Maximum Launch Dimension in OptiX 6

I have been trying for some time to transition my code from OptiX 5 to 6, however I seem to be running into an issue with the maximum launch dimension, which appears different between OptiX 5 and 6.

The documentation for the launch functions (rtContextLaunch[*]D) states “For 3D launches, the product of width and depth must be smaller than 4294967296 (2^32).”. I have found this to be true, except for OptiX 6. It appears that for v6+, the product of launch dimensions cannot exceed 1024^3. This seems to be the case for any dimension launch. When the total launch dimension exceeds 1024^3, I receive the error:

OptiX Error: 'Unknown error (Details: Function “RTresult _rtContextLaunch2D(RTcontext, unsigned int, RTsize, RTsize)” caught exception: Encountered a rtcore error: m_api.launch3D( cmdlist, pipeline, launchBufferVA, scratchBufferVA, raygenSbtRecordVA, exceptionSbtRecordVA, firstMissSbtRecordVA, missSbtRecordSize, missSbtRecordCount, firstInstanceSbtRecordVA, instanceSbtRecordSize, instanceSbtRecordCount, firstCallableSbtRecordVA, callableSbtRecordSize, callableSbtRecordCount, toolsOutputVA, toolsOutputSize, scratchBufferSizeInBytes, width, height, depth ) returned (9): Launch failure)

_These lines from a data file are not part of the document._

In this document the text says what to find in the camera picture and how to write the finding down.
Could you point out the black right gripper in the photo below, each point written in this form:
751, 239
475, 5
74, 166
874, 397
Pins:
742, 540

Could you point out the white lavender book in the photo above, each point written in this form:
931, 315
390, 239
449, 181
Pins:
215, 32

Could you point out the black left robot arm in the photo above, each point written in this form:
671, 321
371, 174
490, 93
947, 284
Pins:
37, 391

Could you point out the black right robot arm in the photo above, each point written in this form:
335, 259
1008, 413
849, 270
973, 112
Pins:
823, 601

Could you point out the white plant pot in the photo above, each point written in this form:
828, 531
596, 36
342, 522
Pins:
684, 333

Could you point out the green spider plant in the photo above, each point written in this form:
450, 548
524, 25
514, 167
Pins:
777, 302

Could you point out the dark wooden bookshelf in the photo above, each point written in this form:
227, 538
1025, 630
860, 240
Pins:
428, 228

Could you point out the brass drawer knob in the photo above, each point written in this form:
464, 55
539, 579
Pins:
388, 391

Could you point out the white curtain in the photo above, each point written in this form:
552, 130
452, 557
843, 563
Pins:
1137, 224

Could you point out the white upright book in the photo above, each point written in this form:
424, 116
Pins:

This can be reproduced using one of the SDK examples, in my case I was using “optixSphere”. I made the following changes:

  1. optixSphere.cpp line 42: change “width” to 2048*1024 and “height” to 1024 (or any width*height>1024^3).
  2. optixSphere.cpp line ~150: decrease buffer size to avoid potential out of memory error RT_CHECK_ERROR( rtBufferSetSize2D( *output_buffer_obj, 1, 1 ) );
  3. pinholeCamera.cu line 60: add ‘return;’ to beginning of launch function to isolate issue to launch configuration.

In v6.0+ (tested several), this will produce the error above at launch. In lesser versions, it will run without error. As a side note, my much more complicated production code exhibits the same behavior. This is problematic for me, since I have fairly large launches. I could tile them to 1024^3, but that will result in a lot of launches (sidebar question: what is the potential performance hit for this?). I’d like to upgrade to OptiX 7 one day, but I don’t have the time for it anytime soon.

OS: tried on Debian 9 and Ubuntu 18.04.6
CUDA: tried CUDA 9.0, 9.2, and 11.2
GPU: tried Titan Xp, V100

Thank you.

Hi @bnbailey,

Indeed the OptiX 6 maxiumum launch size is exactly 2^30, or 1024^3. The documentation stating it’s 2^32 is slightly out of date and wrong. The new launch size of 2^30 is intentional, not a bug, and it’s unfortunately not going to change. So, we should perhaps discuss strategies for ways to work around this limit, or whether your launch really needs to be that large.

Your sidebar question is relevant here, because once your launch dimensions exceed 2^30, if the threads are doing any work at all, it’s likely that the overhead of the launch itself is very small compared to the runtime of your kernel. This means that you can safely launch multiple times without incurring noticeable overheads. I just timed this hypothesis on my machine – a launch size of 2^30 with a raygen() function that has a return at the top takes approximately 10 milliseconds to complete. The launch function itself will be on the order of a few dozen microseconds I believe, so the overhead of the launch in this case is maybe in the range of 0.1% - 0.2%, and that’s for an empty kernel. If you do some rendering and store a result then your kernel is going to take longer, which will shrink the launch overhead even further.

My first question is, are you writing a separate value to global memory for every separate thread in your launch? Or are you perhaps using atomics or indexing to write to a buffer that is smaller than your launch? Would your setup potentially allow for putting a loop in raygen, for example, to reduce the launch size? Could your launch size be equal to the number of pixels you’re rendering?

Tiling by launches of 2^30 is, as you noted, a potential option. The overhead of multiple launches should be pretty low, though depending on whether you have long-running threads, the overhead certainly could be higher than the ~0.2% I quoted above (because of the long-tail effects of multiple separate tiles).

OptiX 7, BTW, has the same launch size limit, so while we do encourage upgrading when possible, it wouldn’t actually help with this specific issue. One thing using OptiX 7 could potentially help with here is that it’s much easier in OptiX 7 to use multiple CUDA streams, and if you’re tiling your launches, it might be advantageous for you to further eliminate launch overheads by launching multiple kernels at the same time on different streams. Just something to consider for the future when you have more time.


David.